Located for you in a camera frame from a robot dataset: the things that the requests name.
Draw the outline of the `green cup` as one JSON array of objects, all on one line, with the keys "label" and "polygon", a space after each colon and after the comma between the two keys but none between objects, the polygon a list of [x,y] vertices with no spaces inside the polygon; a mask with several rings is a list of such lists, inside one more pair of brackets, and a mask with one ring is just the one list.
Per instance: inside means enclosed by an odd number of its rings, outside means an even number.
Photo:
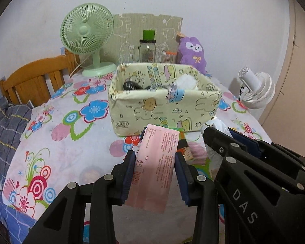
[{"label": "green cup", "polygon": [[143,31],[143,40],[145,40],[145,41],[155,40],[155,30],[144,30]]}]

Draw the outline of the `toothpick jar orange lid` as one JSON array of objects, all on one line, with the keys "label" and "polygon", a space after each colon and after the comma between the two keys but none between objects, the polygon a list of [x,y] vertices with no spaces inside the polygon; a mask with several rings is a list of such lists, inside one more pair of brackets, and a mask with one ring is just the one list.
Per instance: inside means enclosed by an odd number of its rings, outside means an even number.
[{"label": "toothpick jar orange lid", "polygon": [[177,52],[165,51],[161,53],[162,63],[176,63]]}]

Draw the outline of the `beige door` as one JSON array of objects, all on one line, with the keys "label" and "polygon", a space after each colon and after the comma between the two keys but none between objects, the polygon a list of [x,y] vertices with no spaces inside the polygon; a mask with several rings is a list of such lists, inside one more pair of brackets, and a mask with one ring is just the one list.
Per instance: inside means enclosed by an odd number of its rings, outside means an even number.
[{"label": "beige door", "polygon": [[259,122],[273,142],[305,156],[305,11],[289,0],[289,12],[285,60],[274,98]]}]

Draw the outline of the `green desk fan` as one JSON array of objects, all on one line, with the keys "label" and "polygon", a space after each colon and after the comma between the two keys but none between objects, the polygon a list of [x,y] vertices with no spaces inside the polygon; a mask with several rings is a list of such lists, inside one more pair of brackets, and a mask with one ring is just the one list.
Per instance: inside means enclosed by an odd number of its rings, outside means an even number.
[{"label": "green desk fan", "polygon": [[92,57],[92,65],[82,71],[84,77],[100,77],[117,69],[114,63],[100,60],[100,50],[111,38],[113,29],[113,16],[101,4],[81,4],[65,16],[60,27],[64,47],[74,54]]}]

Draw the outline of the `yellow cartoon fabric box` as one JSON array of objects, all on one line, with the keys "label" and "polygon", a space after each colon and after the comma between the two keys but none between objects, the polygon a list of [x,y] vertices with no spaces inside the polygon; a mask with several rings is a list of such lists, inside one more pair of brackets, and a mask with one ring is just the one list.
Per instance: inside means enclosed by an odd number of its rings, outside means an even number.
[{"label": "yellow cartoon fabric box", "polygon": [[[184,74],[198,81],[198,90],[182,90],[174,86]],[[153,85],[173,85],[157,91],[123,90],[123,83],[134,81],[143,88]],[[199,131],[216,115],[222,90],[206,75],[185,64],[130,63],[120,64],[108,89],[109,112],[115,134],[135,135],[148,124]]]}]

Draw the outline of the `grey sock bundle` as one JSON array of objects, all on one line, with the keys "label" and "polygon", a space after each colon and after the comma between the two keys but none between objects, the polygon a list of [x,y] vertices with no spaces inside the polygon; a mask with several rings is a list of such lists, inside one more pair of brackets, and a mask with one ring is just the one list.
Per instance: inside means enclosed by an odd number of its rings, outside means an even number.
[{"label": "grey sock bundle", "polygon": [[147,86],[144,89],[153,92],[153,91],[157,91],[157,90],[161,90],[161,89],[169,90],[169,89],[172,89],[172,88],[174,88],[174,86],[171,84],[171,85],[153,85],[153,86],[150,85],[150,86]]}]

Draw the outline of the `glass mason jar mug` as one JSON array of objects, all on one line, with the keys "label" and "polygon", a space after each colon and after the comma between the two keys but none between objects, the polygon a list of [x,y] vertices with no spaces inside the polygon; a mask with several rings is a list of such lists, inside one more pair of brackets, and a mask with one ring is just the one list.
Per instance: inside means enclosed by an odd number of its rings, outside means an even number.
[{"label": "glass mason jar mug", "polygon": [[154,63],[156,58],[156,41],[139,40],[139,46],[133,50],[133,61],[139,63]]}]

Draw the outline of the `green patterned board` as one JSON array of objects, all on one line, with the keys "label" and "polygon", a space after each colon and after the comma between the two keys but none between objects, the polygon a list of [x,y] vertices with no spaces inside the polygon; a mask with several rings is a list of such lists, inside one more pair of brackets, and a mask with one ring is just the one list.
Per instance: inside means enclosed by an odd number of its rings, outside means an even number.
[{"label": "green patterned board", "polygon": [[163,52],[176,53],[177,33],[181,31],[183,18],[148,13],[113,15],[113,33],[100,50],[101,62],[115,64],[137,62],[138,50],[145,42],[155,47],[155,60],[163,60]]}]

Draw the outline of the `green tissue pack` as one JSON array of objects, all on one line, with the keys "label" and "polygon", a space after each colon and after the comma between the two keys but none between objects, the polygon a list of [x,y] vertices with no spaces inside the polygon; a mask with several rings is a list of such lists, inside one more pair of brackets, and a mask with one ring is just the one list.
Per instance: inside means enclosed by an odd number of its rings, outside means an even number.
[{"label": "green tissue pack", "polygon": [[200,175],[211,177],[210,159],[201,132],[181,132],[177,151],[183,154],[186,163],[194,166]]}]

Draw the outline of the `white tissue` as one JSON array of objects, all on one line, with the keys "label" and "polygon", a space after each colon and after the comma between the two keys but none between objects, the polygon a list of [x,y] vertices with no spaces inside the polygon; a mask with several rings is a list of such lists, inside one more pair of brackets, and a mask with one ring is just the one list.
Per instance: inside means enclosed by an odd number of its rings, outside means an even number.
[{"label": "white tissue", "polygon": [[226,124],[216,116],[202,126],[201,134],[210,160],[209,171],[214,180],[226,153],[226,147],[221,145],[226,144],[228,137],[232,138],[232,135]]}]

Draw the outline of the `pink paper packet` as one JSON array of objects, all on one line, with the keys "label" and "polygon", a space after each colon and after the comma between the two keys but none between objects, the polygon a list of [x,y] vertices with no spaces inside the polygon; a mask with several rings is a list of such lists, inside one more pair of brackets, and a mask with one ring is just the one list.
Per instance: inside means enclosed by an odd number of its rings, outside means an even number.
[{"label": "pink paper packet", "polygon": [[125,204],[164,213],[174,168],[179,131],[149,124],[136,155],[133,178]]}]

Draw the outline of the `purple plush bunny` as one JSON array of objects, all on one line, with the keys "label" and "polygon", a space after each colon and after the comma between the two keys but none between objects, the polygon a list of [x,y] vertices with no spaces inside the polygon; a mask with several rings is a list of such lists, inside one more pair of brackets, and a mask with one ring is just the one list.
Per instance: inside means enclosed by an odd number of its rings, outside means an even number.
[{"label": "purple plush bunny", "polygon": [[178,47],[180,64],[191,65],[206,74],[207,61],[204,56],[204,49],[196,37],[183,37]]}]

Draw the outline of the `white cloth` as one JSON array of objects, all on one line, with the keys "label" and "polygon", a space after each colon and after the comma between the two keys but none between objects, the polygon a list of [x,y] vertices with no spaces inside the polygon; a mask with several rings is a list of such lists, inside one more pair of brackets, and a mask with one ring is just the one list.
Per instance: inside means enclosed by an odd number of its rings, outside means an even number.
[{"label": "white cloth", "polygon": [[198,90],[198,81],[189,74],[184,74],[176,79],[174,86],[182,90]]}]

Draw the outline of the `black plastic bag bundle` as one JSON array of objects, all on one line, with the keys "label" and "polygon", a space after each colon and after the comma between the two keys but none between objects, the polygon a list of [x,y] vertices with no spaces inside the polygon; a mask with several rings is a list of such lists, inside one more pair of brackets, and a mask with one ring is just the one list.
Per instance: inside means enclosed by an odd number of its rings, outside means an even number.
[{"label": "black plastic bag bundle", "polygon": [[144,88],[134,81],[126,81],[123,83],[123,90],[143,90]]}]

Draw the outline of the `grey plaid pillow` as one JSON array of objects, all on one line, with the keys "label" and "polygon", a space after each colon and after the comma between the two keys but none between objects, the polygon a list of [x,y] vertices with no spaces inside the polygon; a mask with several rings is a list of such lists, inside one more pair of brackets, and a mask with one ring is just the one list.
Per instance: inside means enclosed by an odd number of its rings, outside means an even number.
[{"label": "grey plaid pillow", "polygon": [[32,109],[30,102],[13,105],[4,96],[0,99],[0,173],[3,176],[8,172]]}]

______________________________

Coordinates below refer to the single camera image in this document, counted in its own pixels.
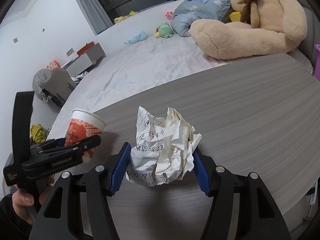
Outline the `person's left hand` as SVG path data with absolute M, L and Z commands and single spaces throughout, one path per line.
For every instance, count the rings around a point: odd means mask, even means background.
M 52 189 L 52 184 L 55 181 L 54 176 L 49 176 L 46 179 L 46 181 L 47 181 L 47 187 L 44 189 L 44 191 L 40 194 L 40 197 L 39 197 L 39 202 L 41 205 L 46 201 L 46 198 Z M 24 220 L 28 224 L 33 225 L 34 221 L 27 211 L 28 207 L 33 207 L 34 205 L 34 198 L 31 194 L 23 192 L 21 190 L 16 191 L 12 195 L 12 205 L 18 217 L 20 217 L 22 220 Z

______________________________

#### [Aim of the exercise]
Go through the records above and copy each line where "single" is found.

#### [Response area]
Coordinates below refer to the single camera image in this document, counted in its own pixels.
Outline the `person's left hand` as SVG path data with absolute M, L and Z commands and single spaces throughout, one path per line.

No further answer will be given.